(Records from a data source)
######

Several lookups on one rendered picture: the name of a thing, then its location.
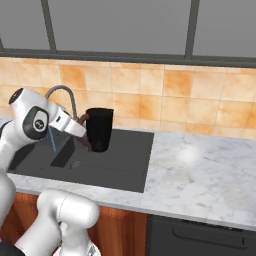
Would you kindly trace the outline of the blue water stream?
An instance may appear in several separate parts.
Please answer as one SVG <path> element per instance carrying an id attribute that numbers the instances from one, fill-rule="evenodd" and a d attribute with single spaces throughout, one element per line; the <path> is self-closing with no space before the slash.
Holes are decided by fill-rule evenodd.
<path id="1" fill-rule="evenodd" d="M 53 152 L 56 152 L 56 145 L 55 145 L 54 136 L 53 136 L 51 128 L 48 129 L 48 133 L 49 133 L 49 138 L 50 138 L 51 145 L 52 145 L 52 148 L 53 148 Z"/>

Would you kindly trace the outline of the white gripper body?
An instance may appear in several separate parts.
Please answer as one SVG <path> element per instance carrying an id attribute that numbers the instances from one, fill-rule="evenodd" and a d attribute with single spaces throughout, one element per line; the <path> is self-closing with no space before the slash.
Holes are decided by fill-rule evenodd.
<path id="1" fill-rule="evenodd" d="M 86 133 L 86 128 L 79 120 L 67 115 L 63 131 L 76 137 L 83 137 Z"/>

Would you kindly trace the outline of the black dishwasher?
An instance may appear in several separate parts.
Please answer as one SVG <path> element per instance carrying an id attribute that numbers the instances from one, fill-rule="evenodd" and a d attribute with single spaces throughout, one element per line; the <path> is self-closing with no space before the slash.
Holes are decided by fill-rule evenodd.
<path id="1" fill-rule="evenodd" d="M 146 256 L 256 256 L 256 232 L 157 215 L 148 216 Z M 185 226 L 243 235 L 246 249 L 236 249 L 177 238 L 172 228 Z"/>

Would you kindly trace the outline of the black kitchen sink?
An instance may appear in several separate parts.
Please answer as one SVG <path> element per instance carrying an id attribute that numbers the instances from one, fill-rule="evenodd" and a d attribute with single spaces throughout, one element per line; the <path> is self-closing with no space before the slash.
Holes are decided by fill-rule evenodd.
<path id="1" fill-rule="evenodd" d="M 53 132 L 56 152 L 49 138 L 20 149 L 12 160 L 13 174 L 142 193 L 154 139 L 152 132 L 114 129 L 104 153 L 88 148 L 66 133 Z M 70 164 L 80 161 L 77 168 Z"/>

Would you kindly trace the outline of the grey curved sink faucet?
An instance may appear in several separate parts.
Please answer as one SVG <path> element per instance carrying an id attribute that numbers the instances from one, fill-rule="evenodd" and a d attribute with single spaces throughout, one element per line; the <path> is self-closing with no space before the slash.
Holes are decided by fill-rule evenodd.
<path id="1" fill-rule="evenodd" d="M 67 87 L 65 85 L 53 86 L 52 88 L 50 88 L 47 91 L 47 93 L 45 94 L 45 97 L 48 99 L 55 91 L 61 90 L 61 89 L 66 91 L 69 94 L 70 101 L 71 101 L 71 106 L 72 106 L 72 111 L 73 111 L 73 117 L 75 119 L 78 119 L 77 110 L 76 110 L 76 103 L 75 103 L 75 97 L 74 97 L 73 91 L 69 87 Z"/>

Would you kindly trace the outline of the dark grey window frame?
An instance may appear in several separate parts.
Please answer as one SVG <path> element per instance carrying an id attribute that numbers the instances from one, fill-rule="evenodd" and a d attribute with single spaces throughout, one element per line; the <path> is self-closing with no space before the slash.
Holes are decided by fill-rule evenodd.
<path id="1" fill-rule="evenodd" d="M 256 0 L 0 0 L 0 56 L 256 68 Z"/>

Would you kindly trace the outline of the wooden cabinet front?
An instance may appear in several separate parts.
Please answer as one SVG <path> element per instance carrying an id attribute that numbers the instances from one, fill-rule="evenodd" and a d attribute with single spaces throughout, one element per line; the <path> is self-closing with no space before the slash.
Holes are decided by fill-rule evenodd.
<path id="1" fill-rule="evenodd" d="M 0 228 L 0 238 L 15 243 L 37 217 L 38 196 L 16 193 L 14 203 Z M 88 230 L 102 256 L 146 256 L 147 217 L 110 207 L 100 207 L 98 222 Z"/>

######

The line containing "Would you kindly trace the outline of the grey" and all lines after it, through the last line of the data, should be retyped exactly.

Would you kindly trace the outline of the grey curved sink faucet?
An instance may appear in several separate parts.
Please answer as one SVG <path> element per instance carrying an id attribute that numbers the instances from one, fill-rule="evenodd" and a d attribute with single spaces throughout, one element per line; the <path> is self-closing with no space before the slash.
Holes are decided by fill-rule evenodd.
<path id="1" fill-rule="evenodd" d="M 67 87 L 65 85 L 53 86 L 52 88 L 50 88 L 47 91 L 47 93 L 45 94 L 45 97 L 48 99 L 55 91 L 61 90 L 61 89 L 66 91 L 69 94 L 70 101 L 71 101 L 71 106 L 72 106 L 72 111 L 73 111 L 73 117 L 75 119 L 78 119 L 77 110 L 76 110 L 76 103 L 75 103 L 75 97 L 74 97 L 73 91 L 69 87 Z"/>

Would you kindly trace the outline of the dark grey window frame?
An instance may appear in several separate parts.
Please answer as one SVG <path> element per instance carrying an id attribute that numbers the instances from one, fill-rule="evenodd" and a d attribute with single spaces throughout, one element per line; the <path> is self-closing with no space before the slash.
Holes are decided by fill-rule evenodd.
<path id="1" fill-rule="evenodd" d="M 256 0 L 0 0 L 0 56 L 256 68 Z"/>

Would you kindly trace the outline of the wooden cabinet front?
An instance may appear in several separate parts.
Please answer as one SVG <path> element per instance carrying an id attribute that numbers the instances from one, fill-rule="evenodd" and a d attribute with single spaces throughout, one element per line; the <path> is self-closing with no space before the slash.
Holes are decided by fill-rule evenodd.
<path id="1" fill-rule="evenodd" d="M 0 228 L 0 238 L 15 243 L 37 217 L 38 196 L 16 193 L 14 203 Z M 88 230 L 102 256 L 146 256 L 147 217 L 110 207 L 100 207 L 98 222 Z"/>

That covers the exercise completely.